Vitamin D Helps Against Lung Cancer
May 2, 2005
Vitamin D looks more and more like a sharp weapon against cancer. An American study points towards high Vitamin D status being a great advantage, if you have lung cancer.
The belief that vitamin D counteracts cancer is strongly growing. It is based, among other things, on the known normalizing effect of the vitamin on cells and tissues, but also that the frequency of, for example, breast, prostate and colon cancer is considerably higher in countries low in sun such as Denmark, where the sun low in the sky from September to May, so low that No vitamin D is formed in the skin. In addition, the Danish diet completely lacks vitamin D, except fatty fish.
With regard to breast cancer, the hypothesis was substantiated almost a year ago when the English showed that women who, for hereditary reasons, make poor use of vitamin D have a doubled risk of developing breast cancer. At the same time, it was found that women with low vitamin D status have a quadrupled frequency of lumpy breasts, a known risk factor for breast cancer.
Now, an American study of 456 patients with early stages of the most common (non-small cell) form of lung cancer shows that the connection may also apply to lung cancer. Lung cancer patients who underwent surgery in the summer months, when vitamin D stores are highest, fared much better in the study than those who underwent surgery in the winter.
After five years, 70% of those operated in the summer were still disease-free, while the same was true for only 54% of those operated in the winter. When blood levels of vitamin D were also taken into account, the difference was even greater: 83% of those operated in the summer, who had high vitamin D status, were still disease-free after five years, compared to 30% of those operated in the winter with low vitamin D status.
It goes without saying that you shouldn’t wait six months to have surgery if you’re diagnosed with lung cancer in the winter. But the study naturally raises the question of whether lung cancer patients – and smokers – wouldn’t be wise to ensure they get more vitamin D than normal.
Much more vitamin D
Until now, it has been officially recommended that everyone get 5 micrograms of vitamin D per day in their diet. This is difficult for most people. It is even more difficult for older people to get the previously officially recommended 10 micrograms, which is still recommended for everyone over 60.

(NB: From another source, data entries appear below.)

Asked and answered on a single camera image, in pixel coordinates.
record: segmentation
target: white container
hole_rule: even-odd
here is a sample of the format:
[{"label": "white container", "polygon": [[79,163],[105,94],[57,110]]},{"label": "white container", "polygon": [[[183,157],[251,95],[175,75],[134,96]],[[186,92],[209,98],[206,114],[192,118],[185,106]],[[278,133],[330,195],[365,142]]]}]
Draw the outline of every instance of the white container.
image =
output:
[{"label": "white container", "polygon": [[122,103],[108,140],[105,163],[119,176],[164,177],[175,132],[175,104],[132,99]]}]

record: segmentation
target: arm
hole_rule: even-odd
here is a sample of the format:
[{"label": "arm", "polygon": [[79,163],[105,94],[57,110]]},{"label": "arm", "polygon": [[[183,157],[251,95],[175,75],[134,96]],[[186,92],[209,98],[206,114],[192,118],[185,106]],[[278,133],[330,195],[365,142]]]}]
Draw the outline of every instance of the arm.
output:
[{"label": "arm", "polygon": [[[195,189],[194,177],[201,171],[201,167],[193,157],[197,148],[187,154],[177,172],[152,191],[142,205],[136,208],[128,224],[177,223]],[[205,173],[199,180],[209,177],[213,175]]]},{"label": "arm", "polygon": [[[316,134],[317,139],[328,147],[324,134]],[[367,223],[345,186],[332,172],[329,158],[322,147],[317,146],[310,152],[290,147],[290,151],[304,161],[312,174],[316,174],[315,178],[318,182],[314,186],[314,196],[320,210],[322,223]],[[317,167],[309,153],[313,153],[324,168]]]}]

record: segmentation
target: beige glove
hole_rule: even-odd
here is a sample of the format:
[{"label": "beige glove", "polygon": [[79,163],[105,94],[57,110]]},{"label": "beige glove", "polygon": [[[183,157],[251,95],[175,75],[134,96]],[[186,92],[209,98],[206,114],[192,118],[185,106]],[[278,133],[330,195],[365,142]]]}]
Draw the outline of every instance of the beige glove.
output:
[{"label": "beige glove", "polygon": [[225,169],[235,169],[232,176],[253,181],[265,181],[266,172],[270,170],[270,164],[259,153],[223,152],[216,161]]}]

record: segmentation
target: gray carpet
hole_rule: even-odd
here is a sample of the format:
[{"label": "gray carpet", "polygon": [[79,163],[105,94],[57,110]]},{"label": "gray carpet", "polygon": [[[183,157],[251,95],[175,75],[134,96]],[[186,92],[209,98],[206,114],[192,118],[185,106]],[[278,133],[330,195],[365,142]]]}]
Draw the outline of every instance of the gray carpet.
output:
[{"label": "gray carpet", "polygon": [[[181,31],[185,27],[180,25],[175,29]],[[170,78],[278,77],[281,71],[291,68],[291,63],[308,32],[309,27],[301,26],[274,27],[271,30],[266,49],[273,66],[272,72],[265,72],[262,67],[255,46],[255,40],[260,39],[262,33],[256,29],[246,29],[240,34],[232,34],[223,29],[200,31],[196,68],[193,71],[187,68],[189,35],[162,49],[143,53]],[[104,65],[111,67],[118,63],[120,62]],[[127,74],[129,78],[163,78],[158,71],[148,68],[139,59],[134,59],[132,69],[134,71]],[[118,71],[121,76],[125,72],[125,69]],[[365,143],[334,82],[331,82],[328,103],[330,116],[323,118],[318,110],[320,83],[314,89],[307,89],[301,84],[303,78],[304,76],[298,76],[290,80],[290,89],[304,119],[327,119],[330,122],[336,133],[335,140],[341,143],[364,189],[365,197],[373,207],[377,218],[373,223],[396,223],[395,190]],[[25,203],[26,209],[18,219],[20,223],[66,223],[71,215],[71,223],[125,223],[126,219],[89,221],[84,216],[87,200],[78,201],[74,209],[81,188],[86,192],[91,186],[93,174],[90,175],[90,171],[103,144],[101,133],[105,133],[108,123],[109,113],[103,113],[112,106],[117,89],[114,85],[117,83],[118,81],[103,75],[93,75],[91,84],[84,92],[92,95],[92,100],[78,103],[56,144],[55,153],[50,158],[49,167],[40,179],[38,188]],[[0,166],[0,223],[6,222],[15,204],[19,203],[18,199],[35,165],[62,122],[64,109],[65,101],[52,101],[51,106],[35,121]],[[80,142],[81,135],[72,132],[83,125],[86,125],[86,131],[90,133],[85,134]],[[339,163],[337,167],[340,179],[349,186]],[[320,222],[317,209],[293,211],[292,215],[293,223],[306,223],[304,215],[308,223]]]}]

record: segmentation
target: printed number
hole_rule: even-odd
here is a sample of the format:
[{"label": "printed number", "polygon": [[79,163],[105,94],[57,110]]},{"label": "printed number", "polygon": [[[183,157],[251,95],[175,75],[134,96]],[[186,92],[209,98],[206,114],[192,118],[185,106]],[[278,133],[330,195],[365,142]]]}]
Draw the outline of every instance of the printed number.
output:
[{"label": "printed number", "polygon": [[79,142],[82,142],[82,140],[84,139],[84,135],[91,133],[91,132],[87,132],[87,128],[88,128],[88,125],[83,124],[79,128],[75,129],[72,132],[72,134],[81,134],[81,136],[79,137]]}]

But it will be almost impossible for nursing home residents to meet the latest recommendations of getting 20 micrograms a day. It is almost impossible to do this without supplementation. In a regular vitamin pill there is a completely inadequate five micrograms, or what is found in 50-60 grams of herring. Very few nursing home residents eat half a pound of herring a day.
And yet, according to several vitamin D researchers, even this intake is not enough. The estimated upper limit for risk-free intake is 50 micrograms daily, while some recommend 100 micrograms as a cancer prevention measure for those at particular risk or for certain neurological diseases.
Significantly more people believe that an intake of around 25 micrograms – equivalent to the content in 10 ml of cod liver oil – should be the norm for all adults. Regardless of which one chooses, it cannot be achieved without supplementation.
For now, research is continuing at full speed. From the Japanese side, it has been shown that substances closely related to vitamin D inhibit both the spread of lung cancer and the formation of blood vessels in tumors.
Others have shown that vitamin D promotes cell death or normalizes abnormal cells in a wide range of tumors, both in the laboratory and in animal studies. Positive results have also been obtained in men with prostate cancer, where traditional anti-hormone therapy is no longer effective.
One thing seems certain: You should avoid sunburn, but you shouldn’t uncritically rely on dermatologists’ long-standing warnings against sunlight. You could risk getting cancer.
By: Vitality Council
References:
1. American Association for Cancer Research. Press Release 18 April 2005.
2. Trump DL et al. Anti-tumor activity of calcitriol: pre-clinical and clinical studies. J Steroid Biochem Mol Biol. 2004 May;89-90(1-5):519-26.
3. Nakagawa K et al. 22-oxa-1{alpha},25-dihydroxyvitamin D3 inhibits metastasis and angiogenesis in lung cancer. Carcinogenesis. 2005 Feb 17;[Epub ahead of print].